A woman is a lot like a refrigerator. Six feet tall, 300 pounds…it makes ice. I can't go to juvie. They use guys like me as currency. I hope I didn't brain my damage. I don't like being outdoors, Smithers. For one thing, there's too many fat children.
A woman is a lot like a refrigerator. Six feet tall, 300 pounds…it makes ice.
He didn't give you gay, did he? Did he?! Get ready, skanks! It's time for the truth train! Old people don't need companionship. They need to be isolated and studied so it can be determined what nutrients they have that might be extracted for our personal use.
- Bart, with $10,000 we'd be millionaires! We could buy all kinds of useful things like…love!
- Your guilty consciences may make you vote Democratic, but secretly you all yearn for a Republican president to lower taxes, brutalize criminals, and rule you like a king!
- Your questions have become more redundant and annoying than the last three "Highlander" movies.

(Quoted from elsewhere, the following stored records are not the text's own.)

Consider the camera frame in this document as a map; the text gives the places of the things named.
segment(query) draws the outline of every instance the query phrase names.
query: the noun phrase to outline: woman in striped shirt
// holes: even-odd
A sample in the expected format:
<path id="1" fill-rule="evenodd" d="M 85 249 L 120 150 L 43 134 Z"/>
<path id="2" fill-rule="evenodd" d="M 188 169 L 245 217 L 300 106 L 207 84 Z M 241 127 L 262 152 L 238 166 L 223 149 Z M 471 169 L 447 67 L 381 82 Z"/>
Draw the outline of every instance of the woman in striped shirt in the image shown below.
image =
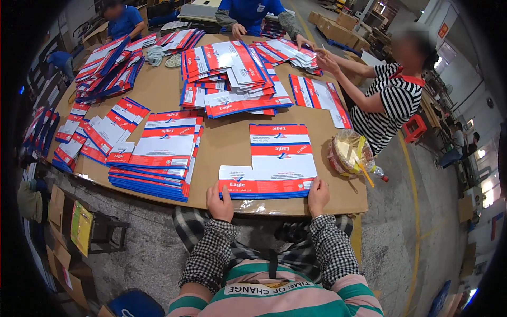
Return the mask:
<path id="1" fill-rule="evenodd" d="M 406 25 L 392 37 L 396 63 L 367 66 L 324 49 L 317 49 L 317 64 L 330 72 L 344 92 L 351 121 L 364 135 L 374 154 L 379 154 L 401 126 L 413 116 L 421 102 L 425 69 L 438 60 L 436 38 L 419 22 Z M 341 68 L 366 78 L 375 78 L 363 94 L 343 74 Z"/>

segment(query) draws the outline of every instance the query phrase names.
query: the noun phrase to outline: plastic wrap
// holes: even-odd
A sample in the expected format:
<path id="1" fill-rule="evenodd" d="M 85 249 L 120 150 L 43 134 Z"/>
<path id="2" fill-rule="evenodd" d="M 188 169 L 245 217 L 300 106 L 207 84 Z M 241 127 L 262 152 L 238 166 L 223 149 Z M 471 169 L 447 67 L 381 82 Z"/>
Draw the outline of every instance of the plastic wrap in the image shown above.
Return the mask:
<path id="1" fill-rule="evenodd" d="M 363 171 L 351 158 L 352 155 L 357 154 L 357 150 L 361 146 L 359 160 L 366 171 L 372 170 L 375 166 L 375 160 L 370 144 L 363 136 L 352 129 L 339 130 L 331 140 L 328 154 L 331 166 L 344 177 L 352 179 L 357 175 L 361 175 Z"/>

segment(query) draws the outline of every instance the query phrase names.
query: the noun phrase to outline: blue crate
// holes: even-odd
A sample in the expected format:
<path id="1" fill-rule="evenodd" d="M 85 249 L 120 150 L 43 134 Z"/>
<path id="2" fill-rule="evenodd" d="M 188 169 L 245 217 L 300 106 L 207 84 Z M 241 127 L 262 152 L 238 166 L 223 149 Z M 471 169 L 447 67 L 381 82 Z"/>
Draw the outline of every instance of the blue crate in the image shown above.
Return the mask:
<path id="1" fill-rule="evenodd" d="M 444 307 L 445 299 L 447 298 L 447 293 L 449 292 L 449 287 L 451 285 L 451 280 L 447 280 L 444 283 L 444 286 L 440 290 L 439 294 L 433 299 L 431 303 L 431 309 L 429 310 L 428 317 L 437 317 L 439 312 Z"/>

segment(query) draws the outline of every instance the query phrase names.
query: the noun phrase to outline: red stool
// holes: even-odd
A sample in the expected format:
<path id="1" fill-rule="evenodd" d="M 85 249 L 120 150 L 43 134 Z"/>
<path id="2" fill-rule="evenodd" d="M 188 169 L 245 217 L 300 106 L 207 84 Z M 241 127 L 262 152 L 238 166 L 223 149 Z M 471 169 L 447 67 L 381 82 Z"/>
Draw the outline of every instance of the red stool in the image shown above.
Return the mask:
<path id="1" fill-rule="evenodd" d="M 426 132 L 426 125 L 420 115 L 413 115 L 407 123 L 403 125 L 403 131 L 407 135 L 405 143 L 413 143 Z"/>

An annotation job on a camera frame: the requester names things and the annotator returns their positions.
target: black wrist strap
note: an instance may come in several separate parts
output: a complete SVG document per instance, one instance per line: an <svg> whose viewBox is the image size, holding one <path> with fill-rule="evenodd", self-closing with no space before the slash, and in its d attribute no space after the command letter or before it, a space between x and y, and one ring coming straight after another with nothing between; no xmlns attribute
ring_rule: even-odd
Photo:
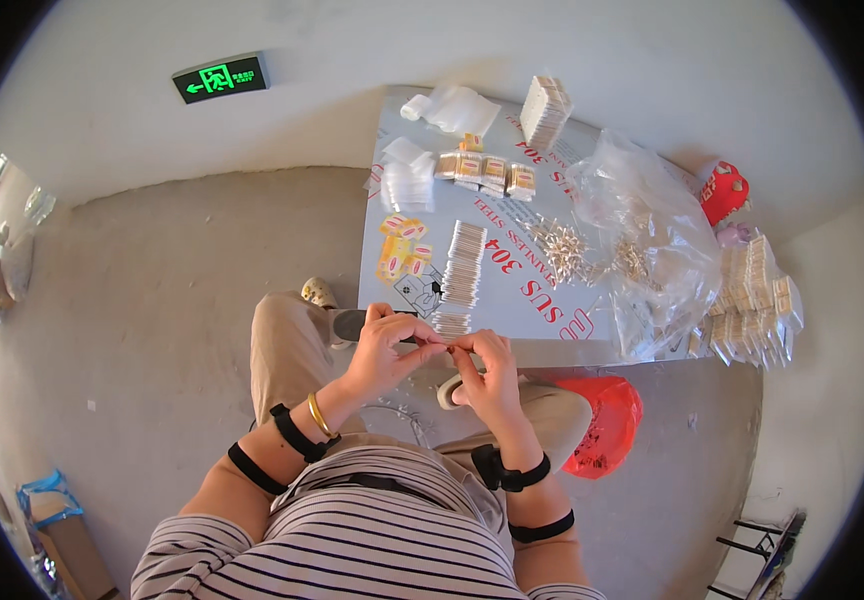
<svg viewBox="0 0 864 600"><path fill-rule="evenodd" d="M295 426L292 421L292 411L285 408L285 404L276 404L271 408L271 416L275 419L275 426L278 427L278 433L282 434L282 438L289 443L289 446L295 449L296 452L305 457L306 463L314 463L320 461L325 452L329 448L337 444L342 439L342 435L331 438L327 441L314 443L305 437L305 434Z"/></svg>
<svg viewBox="0 0 864 600"><path fill-rule="evenodd" d="M228 458L232 459L233 464L237 466L253 484L262 488L272 496L281 496L289 490L288 486L283 486L272 479L268 473L264 472L255 463L255 461L248 458L246 451L239 448L238 442L235 442L232 447L228 449Z"/></svg>
<svg viewBox="0 0 864 600"><path fill-rule="evenodd" d="M542 525L541 527L515 527L509 523L509 533L511 534L511 538L516 542L531 544L532 542L547 540L548 538L554 538L558 534L563 534L571 529L574 524L575 512L571 510L565 517L563 516L556 522Z"/></svg>
<svg viewBox="0 0 864 600"><path fill-rule="evenodd" d="M502 464L502 454L490 443L472 450L472 462L487 488L497 490L501 486L507 492L521 492L528 486L534 486L552 470L548 455L542 452L542 462L535 468L524 473L520 470L509 471Z"/></svg>

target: hand
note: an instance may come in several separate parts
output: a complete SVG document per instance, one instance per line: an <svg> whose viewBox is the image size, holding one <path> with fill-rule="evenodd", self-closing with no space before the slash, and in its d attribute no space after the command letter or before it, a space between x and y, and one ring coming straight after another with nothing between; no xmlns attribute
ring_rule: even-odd
<svg viewBox="0 0 864 600"><path fill-rule="evenodd" d="M399 355L395 344L410 336L414 336L418 349ZM368 402L393 390L428 359L444 353L444 342L424 320L395 314L385 303L370 304L352 363L340 379L355 398Z"/></svg>
<svg viewBox="0 0 864 600"><path fill-rule="evenodd" d="M518 371L509 338L483 329L452 342L450 352L462 376L462 387L452 393L452 402L468 404L496 435L522 426L525 415L518 398ZM482 376L469 353L485 363Z"/></svg>

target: concrete floor
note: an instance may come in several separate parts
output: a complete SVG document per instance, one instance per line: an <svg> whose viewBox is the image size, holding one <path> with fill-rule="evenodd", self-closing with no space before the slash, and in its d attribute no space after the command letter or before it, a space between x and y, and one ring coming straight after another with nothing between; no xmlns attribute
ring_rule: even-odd
<svg viewBox="0 0 864 600"><path fill-rule="evenodd" d="M59 468L121 590L252 421L249 325L262 295L325 277L357 297L367 172L301 168L173 181L56 210L36 235L30 296L0 327L0 486ZM337 370L351 350L338 353ZM744 502L761 376L715 360L555 375L619 375L644 417L618 470L563 475L584 560L612 598L703 598ZM430 446L480 424L438 409L429 369L366 409L370 426ZM90 411L89 402L96 410ZM695 430L690 413L698 413Z"/></svg>

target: exit sign
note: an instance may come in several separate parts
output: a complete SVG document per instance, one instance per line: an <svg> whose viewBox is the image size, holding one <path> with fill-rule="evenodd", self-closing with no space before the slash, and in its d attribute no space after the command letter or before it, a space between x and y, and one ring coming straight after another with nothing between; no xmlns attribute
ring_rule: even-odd
<svg viewBox="0 0 864 600"><path fill-rule="evenodd" d="M186 69L172 76L178 93L186 104L241 94L246 91L267 90L261 53L241 54Z"/></svg>

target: red bag
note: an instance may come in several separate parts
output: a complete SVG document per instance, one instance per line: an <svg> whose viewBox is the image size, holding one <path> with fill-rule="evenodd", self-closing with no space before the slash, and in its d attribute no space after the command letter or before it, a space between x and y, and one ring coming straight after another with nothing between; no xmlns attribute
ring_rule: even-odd
<svg viewBox="0 0 864 600"><path fill-rule="evenodd" d="M592 424L562 467L568 473L598 479L625 460L642 420L642 399L623 377L563 379L559 388L583 396L592 406Z"/></svg>

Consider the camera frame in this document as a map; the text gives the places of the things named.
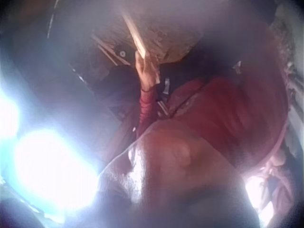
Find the bright light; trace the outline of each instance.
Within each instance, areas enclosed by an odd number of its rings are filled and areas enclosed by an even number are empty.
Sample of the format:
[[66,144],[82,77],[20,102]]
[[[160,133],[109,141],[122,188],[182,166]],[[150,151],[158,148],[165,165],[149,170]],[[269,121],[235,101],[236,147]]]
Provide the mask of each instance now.
[[251,177],[246,183],[247,194],[249,196],[252,206],[255,209],[259,209],[259,206],[262,202],[263,182],[264,182],[263,178]]
[[261,211],[261,213],[259,213],[258,217],[261,221],[261,225],[262,227],[267,227],[267,225],[269,224],[270,220],[272,219],[272,217],[274,216],[274,206],[272,204],[272,202],[269,202],[267,204],[267,206]]
[[19,126],[19,111],[11,101],[0,96],[0,139],[15,136]]
[[272,202],[269,202],[263,210],[260,210],[263,197],[264,181],[265,180],[263,178],[253,176],[246,183],[247,194],[252,206],[258,213],[261,227],[266,227],[274,215],[274,207]]
[[27,190],[61,209],[79,209],[94,197],[97,174],[53,131],[22,138],[15,148],[15,165]]

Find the red clothing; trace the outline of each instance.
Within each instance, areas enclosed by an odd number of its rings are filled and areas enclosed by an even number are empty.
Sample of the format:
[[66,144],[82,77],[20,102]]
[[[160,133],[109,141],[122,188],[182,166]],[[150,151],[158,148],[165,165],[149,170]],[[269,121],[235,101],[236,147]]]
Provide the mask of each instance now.
[[[206,85],[190,81],[174,91],[167,103],[170,113],[179,107],[172,119],[195,130],[241,172],[268,159],[285,134],[285,74],[275,42],[267,28],[263,29],[265,35],[258,47],[242,57],[241,73],[235,75],[238,82],[227,75]],[[142,91],[140,104],[138,136],[157,120],[155,89]]]

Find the wooden plank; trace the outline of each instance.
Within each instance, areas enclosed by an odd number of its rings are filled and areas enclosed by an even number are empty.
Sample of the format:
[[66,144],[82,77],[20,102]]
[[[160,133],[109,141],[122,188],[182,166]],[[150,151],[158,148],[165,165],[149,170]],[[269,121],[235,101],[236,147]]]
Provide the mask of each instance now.
[[112,54],[114,57],[116,57],[119,61],[121,61],[125,65],[130,65],[130,63],[121,58],[120,56],[116,55],[116,53],[109,47],[107,46],[100,38],[98,38],[95,34],[91,35],[92,39],[95,40],[100,46],[102,46],[105,50],[107,50],[110,54]]
[[127,24],[128,29],[131,33],[131,36],[134,40],[137,50],[139,51],[142,58],[144,58],[146,55],[146,47],[145,47],[142,37],[139,34],[137,27],[135,26],[133,19],[131,18],[130,14],[124,9],[121,9],[121,13],[122,13],[125,23]]
[[115,65],[118,66],[118,64],[115,62],[115,60],[107,53],[107,51],[100,45],[98,45],[98,48],[104,53],[105,56],[108,57],[109,60]]

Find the skin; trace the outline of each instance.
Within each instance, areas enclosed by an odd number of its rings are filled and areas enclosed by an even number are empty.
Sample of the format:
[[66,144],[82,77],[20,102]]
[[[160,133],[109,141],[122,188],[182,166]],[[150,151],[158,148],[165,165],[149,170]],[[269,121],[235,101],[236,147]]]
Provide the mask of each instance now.
[[77,227],[258,227],[237,171],[171,120],[153,124],[105,168],[95,203],[74,218]]

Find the hand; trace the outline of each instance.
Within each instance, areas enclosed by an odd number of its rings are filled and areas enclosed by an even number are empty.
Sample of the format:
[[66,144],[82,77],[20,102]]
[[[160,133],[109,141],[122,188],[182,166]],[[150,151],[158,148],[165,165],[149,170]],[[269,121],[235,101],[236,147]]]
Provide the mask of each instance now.
[[146,52],[143,59],[138,51],[135,53],[135,59],[135,67],[141,81],[142,90],[149,91],[156,84],[160,83],[160,73],[156,60],[148,52]]

But, Aquaman, you cannot marry a woman without gills. You're from two different worlds… Oh, I've wasted my life.
Attempted murder? Now honestly, what is that? Do they give a Nobel Prize for attempted chemistry? I'm normally not a praying man, but if you're up there, please save me, Superman. I'll be back. You can't keep the Democrats out of the White House forever, and when they get in, I'm back on the streets, with all my criminal buddies.
- I prefer a vehicle that doesn't hurt Mother Earth. It's a go-cart, powered by my own sense of self-satisfaction.
- What good is money if it can't inspire terror in your fellow man?
- Weaseling out of things is important to learn. It's what separates us from the animals…except the weasel.
I'm a Spalding Gray in a Rick Dees world. How could you?! Haven't you learned anything from that guy who gives those sermons at church? Captain Whatshisname? We live in a society of laws! Why do you think I took you to all those Police Academy movies? For fun? Well, I didn't hear anybody laughing, did you? Except at that guy who made sound effects. Makes sound effects and laughs. Where was I? Oh yeah! Stay out of my booze.
Marge, just about everything's a sin. Y'ever sat down and read this thing? Technically we're not supposed to go to the bathroom. What good is money if it can't inspire terror in your fellow man? Son, when you participate in sporting events, it's not whether you win or lose: it's how drunk you get.
But, Aquaman, you cannot marry a woman without gills. You're from two different worlds… Oh, I've wasted my life. Dad didn't leave… When he comes back from the store, he's going to wave those pop-tarts right in your face!
I'll keep it short and sweet — Family. Religion. Friendship. These are the three demons you must slay if you wish to succeed in business. Duffman can't breathe! OH NO! Facts are meaningless. You could use facts to prove anything that's even remotely true!
I hope this has taught you kids a lesson: kids never learn. Uh, no, they're saying "Boo-urns, Boo-urns." I'll be back. You can't keep the Democrats out of the White House forever, and when they get in, I'm back on the streets, with all my criminal buddies.
A woman is a lot like a refrigerator. Six feet tall, 300 pounds…it makes ice. Can't you people take the law into your own hands? I mean, we can't be policing the entire city! Marge, it takes two to lie. One to lie and one to listen.
Jesus must be spinning in his grave! You know, the one with all the well meaning rules that don't work out in real life, uh, Christianity. I'm normally not a praying man, but if you're up there, please save me, Superman.
And here I am using my own lungs like a sucker. Remember the time he ate my goldfish? And you lied and said I never had goldfish. Then why did I have the bowl, Bart? *Why did I have the bowl?* Marge, it takes two to lie. One to lie and one to listen.
I hope this has taught you kids a lesson: kids never learn. Stan Lee never left. I'm afraid his mind is no longer in mint condition. I prefer a vehicle that doesn't hurt Mother Earth. It's a go-cart, powered by my own sense of self-satisfaction.
Kids, you tried your best and you failed miserably. The lesson is, never try. You don't win friends with salad. But, Aquaman, you cannot marry a woman without gills. You're from two different worlds… Oh, I've wasted my life.
Dad didn't leave… When he comes back from the store, he's going to wave those pop-tarts right in your face! Fat Tony is a cancer on this fair city! He is the cancer and I am the…uh…what cures cancer?